* ACTIVITY:
Return the exact lines from the one containing "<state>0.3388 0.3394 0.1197" through the final line of the material below, with both ends kept.

* RECORDED DATA:

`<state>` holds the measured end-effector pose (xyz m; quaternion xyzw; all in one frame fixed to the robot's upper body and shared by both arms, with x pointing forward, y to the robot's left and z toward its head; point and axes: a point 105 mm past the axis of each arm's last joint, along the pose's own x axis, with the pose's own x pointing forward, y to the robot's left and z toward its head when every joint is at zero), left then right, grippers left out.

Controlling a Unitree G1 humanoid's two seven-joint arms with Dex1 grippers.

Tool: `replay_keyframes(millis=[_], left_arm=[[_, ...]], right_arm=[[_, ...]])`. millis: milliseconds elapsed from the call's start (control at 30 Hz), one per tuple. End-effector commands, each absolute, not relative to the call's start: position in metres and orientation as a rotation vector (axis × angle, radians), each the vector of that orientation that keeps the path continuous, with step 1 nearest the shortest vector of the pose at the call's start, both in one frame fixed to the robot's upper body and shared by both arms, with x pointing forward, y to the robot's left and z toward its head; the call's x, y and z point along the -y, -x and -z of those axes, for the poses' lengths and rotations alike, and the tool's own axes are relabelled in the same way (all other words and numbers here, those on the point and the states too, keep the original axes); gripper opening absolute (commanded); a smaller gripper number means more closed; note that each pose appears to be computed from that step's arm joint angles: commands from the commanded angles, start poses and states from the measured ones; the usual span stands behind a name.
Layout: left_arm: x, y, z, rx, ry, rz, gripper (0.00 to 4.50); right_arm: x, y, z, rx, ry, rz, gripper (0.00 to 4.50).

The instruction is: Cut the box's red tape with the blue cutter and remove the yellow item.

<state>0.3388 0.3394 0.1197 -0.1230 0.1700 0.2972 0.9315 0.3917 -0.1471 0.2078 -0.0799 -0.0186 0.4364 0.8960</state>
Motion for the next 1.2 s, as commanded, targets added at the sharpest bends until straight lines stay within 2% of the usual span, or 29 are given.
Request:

* OUTPUT BELOW:
<state>0.3388 0.3394 0.1197 -0.1230 0.1700 0.2972 0.9315 0.3917 -0.1471 0.2078 -0.0799 -0.0186 0.4364 0.8960</state>
Motion for the next 1.2 s, as commanded, targets added at the sharpest bends until straight lines stay within 2% of the usual span, or 29 are given.
Request:

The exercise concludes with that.